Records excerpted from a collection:

- Opening Delimiter -

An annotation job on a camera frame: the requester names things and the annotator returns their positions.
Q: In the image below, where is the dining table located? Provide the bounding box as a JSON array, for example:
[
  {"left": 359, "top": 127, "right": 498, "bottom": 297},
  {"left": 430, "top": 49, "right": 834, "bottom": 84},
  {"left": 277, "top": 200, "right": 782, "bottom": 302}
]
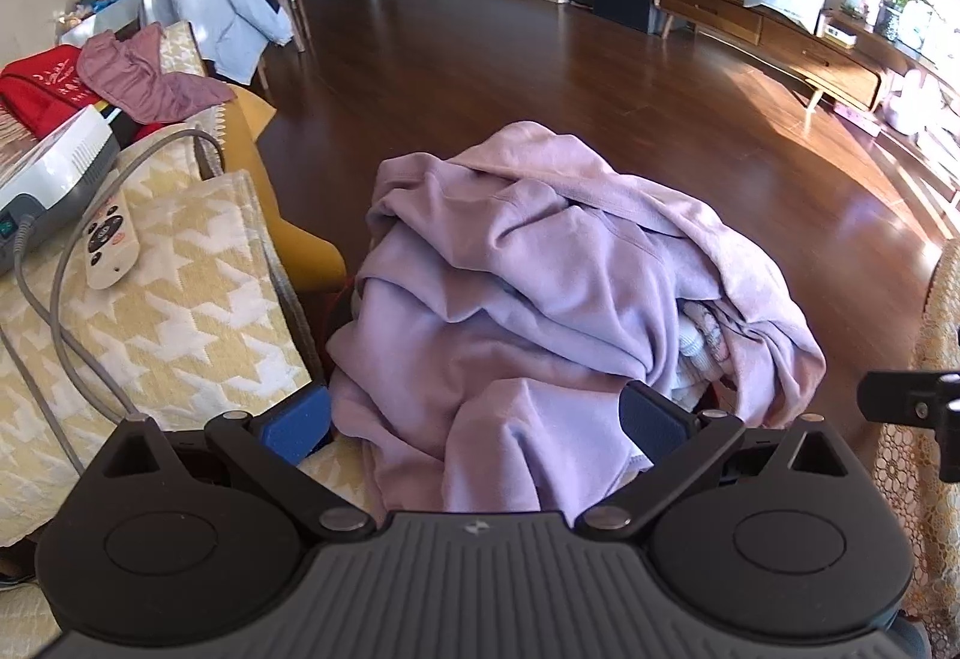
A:
[{"left": 56, "top": 0, "right": 151, "bottom": 49}]

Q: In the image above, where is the lilac long-sleeve shirt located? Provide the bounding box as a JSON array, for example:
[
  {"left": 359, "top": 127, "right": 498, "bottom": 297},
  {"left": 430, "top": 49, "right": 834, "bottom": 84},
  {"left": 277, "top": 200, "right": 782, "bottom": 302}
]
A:
[{"left": 326, "top": 120, "right": 826, "bottom": 517}]

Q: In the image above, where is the pink printed white garment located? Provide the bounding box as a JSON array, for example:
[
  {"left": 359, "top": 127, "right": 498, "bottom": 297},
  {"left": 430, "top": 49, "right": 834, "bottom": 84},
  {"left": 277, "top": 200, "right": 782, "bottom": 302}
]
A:
[{"left": 677, "top": 301, "right": 734, "bottom": 399}]

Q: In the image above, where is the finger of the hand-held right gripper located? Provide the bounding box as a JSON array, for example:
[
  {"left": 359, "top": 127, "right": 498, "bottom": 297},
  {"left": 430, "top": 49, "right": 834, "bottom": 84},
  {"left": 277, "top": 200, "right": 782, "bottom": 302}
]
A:
[{"left": 859, "top": 370, "right": 960, "bottom": 480}]

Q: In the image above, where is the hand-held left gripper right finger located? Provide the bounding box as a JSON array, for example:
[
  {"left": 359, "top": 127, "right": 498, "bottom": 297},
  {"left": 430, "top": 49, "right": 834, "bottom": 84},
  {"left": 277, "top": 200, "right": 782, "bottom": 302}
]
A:
[{"left": 574, "top": 380, "right": 852, "bottom": 544}]

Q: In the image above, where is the mustard yellow sofa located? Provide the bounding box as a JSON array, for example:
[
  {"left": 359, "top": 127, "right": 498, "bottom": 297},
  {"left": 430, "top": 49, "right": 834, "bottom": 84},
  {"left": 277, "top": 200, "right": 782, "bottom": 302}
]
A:
[{"left": 217, "top": 85, "right": 350, "bottom": 300}]

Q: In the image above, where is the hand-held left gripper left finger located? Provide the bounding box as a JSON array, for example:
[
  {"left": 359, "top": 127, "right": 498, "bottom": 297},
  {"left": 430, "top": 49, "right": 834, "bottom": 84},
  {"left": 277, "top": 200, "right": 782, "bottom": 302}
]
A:
[{"left": 101, "top": 385, "right": 376, "bottom": 541}]

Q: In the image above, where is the mauve garment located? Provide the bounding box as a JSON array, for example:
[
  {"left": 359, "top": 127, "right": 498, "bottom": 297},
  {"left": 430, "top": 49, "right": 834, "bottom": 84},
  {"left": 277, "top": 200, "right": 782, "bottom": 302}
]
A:
[{"left": 77, "top": 23, "right": 238, "bottom": 124}]

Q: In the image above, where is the small potted plant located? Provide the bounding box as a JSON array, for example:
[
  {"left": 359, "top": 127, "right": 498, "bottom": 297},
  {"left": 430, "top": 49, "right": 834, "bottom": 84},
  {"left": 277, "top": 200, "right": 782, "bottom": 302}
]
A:
[{"left": 874, "top": 0, "right": 914, "bottom": 42}]

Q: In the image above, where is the red cloth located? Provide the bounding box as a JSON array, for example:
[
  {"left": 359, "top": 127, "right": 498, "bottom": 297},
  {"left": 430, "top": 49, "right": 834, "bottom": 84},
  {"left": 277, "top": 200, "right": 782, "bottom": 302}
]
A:
[{"left": 0, "top": 47, "right": 167, "bottom": 144}]

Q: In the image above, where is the yellow lace tablecloth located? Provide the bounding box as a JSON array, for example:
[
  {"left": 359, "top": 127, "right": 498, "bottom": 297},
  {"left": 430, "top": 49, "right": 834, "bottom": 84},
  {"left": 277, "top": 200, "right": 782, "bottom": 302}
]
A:
[{"left": 906, "top": 239, "right": 960, "bottom": 641}]

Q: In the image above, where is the yellow houndstooth blanket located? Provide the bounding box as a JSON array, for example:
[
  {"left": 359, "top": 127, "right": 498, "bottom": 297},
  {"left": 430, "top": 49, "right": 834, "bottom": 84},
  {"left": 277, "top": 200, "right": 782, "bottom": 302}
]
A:
[{"left": 0, "top": 17, "right": 331, "bottom": 630}]

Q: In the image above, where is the grey cable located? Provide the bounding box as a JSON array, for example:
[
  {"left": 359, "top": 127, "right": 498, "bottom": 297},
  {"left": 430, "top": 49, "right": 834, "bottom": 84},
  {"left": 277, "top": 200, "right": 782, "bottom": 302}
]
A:
[{"left": 0, "top": 128, "right": 227, "bottom": 472}]

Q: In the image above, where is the white grey appliance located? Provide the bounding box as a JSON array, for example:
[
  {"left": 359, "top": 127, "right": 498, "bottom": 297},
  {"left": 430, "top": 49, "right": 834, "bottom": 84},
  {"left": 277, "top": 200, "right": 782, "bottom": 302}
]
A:
[{"left": 0, "top": 104, "right": 123, "bottom": 277}]

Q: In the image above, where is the light blue jacket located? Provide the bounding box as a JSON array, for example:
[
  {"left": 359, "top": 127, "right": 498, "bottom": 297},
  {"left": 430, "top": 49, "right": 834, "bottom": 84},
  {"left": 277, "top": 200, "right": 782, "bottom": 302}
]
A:
[{"left": 142, "top": 0, "right": 295, "bottom": 87}]

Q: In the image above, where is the wooden media console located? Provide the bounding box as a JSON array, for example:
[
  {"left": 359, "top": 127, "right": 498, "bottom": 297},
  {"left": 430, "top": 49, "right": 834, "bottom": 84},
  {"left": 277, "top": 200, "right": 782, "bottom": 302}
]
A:
[{"left": 652, "top": 0, "right": 960, "bottom": 210}]

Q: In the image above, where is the white remote control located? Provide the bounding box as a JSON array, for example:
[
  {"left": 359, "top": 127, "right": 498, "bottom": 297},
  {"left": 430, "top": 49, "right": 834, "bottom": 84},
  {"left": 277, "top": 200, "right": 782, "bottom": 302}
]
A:
[{"left": 84, "top": 190, "right": 140, "bottom": 291}]

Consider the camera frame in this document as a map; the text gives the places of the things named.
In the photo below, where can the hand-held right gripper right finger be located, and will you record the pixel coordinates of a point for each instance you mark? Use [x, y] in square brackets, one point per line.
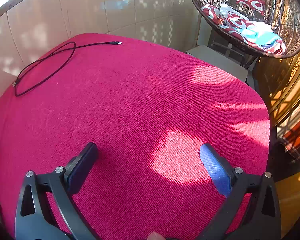
[215, 170]

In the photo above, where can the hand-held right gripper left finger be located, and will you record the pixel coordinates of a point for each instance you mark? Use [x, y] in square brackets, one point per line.
[81, 172]

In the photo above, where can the person's right hand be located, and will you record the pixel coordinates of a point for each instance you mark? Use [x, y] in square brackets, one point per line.
[156, 236]

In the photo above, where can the grey stool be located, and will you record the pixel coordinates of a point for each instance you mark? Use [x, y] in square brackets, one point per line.
[215, 60]

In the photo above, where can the turquoise white cloth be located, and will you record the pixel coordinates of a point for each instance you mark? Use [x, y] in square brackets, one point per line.
[265, 36]

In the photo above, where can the red white patterned seat cushion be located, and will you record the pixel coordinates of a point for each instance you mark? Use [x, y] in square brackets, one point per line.
[237, 21]

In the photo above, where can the wicker hanging chair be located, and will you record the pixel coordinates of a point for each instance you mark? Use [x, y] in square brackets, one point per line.
[293, 25]

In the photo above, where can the red white patterned pillow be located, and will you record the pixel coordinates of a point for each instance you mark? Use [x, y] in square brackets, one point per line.
[251, 2]

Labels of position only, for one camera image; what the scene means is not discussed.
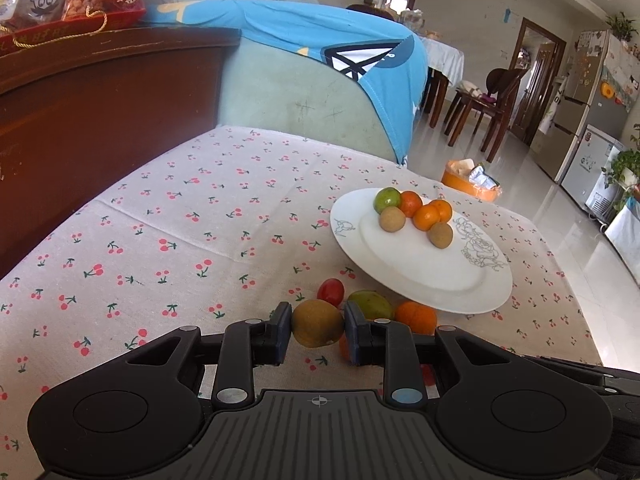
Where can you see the pale green sofa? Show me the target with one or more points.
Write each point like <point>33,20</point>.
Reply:
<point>290,100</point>

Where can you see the cushion on chair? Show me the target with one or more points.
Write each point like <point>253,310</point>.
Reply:
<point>477,92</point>

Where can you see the brown wooden cabinet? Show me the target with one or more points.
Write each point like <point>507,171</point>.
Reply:
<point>100,110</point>

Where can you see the silver refrigerator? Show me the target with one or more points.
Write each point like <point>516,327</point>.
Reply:
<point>590,95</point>

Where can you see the red gift box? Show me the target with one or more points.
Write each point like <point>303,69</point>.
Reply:
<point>100,22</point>

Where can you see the green potted plant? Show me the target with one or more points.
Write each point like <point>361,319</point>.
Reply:
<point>625,165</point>
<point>622,25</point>

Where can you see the brown wooden door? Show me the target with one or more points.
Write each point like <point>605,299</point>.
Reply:
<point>537,75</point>

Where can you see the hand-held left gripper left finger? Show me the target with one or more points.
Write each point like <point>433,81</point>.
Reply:
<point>282,332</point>

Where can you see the brown kiwi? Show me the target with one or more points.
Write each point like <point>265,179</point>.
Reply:
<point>317,322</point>
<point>392,220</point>
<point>440,235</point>

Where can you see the dark wooden chair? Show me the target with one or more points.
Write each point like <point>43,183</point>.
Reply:
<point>495,105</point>

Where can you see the blue cloth covered sofa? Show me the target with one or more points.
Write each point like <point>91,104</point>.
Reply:
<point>360,35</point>

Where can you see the red cherry tomato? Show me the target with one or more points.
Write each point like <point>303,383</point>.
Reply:
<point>331,291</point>

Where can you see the green mandarin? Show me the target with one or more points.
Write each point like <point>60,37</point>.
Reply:
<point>387,199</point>

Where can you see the cherry print tablecloth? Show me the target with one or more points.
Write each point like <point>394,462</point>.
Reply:
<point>200,210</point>

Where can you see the orange mandarin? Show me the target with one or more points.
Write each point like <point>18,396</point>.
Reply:
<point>410,201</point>
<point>426,218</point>
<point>443,209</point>
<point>416,317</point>

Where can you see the white chest freezer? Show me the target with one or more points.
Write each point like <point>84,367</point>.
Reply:
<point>592,170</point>

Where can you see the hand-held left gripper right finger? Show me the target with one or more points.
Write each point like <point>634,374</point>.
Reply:
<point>353,332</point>

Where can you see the white plate with grey drawing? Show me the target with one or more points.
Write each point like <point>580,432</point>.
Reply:
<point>425,275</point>

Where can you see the greenish kiwi with red blush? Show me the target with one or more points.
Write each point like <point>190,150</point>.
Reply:
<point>370,305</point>

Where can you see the dining table with white cloth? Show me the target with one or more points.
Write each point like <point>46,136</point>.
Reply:
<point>445,60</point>

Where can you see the orange basket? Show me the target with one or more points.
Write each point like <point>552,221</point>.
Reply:
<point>470,185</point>

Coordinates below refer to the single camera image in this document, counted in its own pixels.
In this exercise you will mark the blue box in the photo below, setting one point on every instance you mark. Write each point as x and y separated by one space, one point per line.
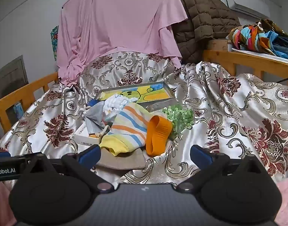
18 110

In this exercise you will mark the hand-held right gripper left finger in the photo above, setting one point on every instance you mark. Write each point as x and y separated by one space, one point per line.
89 157

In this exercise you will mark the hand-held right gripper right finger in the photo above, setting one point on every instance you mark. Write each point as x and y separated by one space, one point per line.
201 157

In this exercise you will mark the blue jeans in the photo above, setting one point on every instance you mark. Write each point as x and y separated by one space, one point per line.
285 47

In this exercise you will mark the brown puffer jacket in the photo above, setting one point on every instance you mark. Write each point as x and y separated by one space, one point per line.
200 21

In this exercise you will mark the colourful patterned cloth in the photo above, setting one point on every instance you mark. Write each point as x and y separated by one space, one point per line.
249 36

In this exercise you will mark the floral satin blanket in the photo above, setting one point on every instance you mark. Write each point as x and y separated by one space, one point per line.
240 122

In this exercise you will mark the painted picture tray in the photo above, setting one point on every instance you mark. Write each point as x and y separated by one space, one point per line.
148 94

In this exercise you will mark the grey cloth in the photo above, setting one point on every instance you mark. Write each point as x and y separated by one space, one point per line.
95 120

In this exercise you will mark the white and blue knit cloth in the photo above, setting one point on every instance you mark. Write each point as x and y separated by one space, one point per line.
114 104

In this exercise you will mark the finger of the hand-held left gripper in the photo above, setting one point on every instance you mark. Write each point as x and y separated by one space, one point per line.
1 155

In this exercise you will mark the beige hat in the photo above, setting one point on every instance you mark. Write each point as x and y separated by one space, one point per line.
125 161

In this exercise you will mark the wall poster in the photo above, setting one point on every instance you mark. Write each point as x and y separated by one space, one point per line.
55 42

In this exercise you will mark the orange ribbed sock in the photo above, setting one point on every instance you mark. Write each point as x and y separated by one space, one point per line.
156 135

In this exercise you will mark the white flat box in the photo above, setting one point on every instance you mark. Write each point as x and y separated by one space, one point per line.
83 137

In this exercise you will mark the white air conditioner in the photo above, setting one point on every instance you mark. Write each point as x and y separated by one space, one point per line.
247 1

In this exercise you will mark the pink hanging cloth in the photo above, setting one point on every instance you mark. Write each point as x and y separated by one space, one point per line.
115 26

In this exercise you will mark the striped sock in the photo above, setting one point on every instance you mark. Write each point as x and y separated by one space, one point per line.
127 128

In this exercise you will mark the wooden bed rail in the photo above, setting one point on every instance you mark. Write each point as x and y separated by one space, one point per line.
231 60
21 94

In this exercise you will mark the green artificial plant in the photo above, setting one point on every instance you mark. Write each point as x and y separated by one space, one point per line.
179 116

- Closing Delimiter -

WHAT IS EXPECTED
Begin with the line above that has "Where can you see the cherry" and continue through the line that has "<point>592,170</point>", setting each one down exactly. Stop there.

RESPONSE TO THIS TASK
Where can you see the cherry print tablecloth? Show me the target with one or more points.
Write each point like <point>394,462</point>.
Reply:
<point>200,210</point>

Where can you see the orange mandarin? Show me the target with one or more points.
Write each point like <point>18,396</point>.
Reply:
<point>410,201</point>
<point>426,218</point>
<point>443,209</point>
<point>416,317</point>

Where can you see the white chest freezer? Show me the target with one or more points.
Write each point like <point>84,367</point>.
Reply:
<point>592,170</point>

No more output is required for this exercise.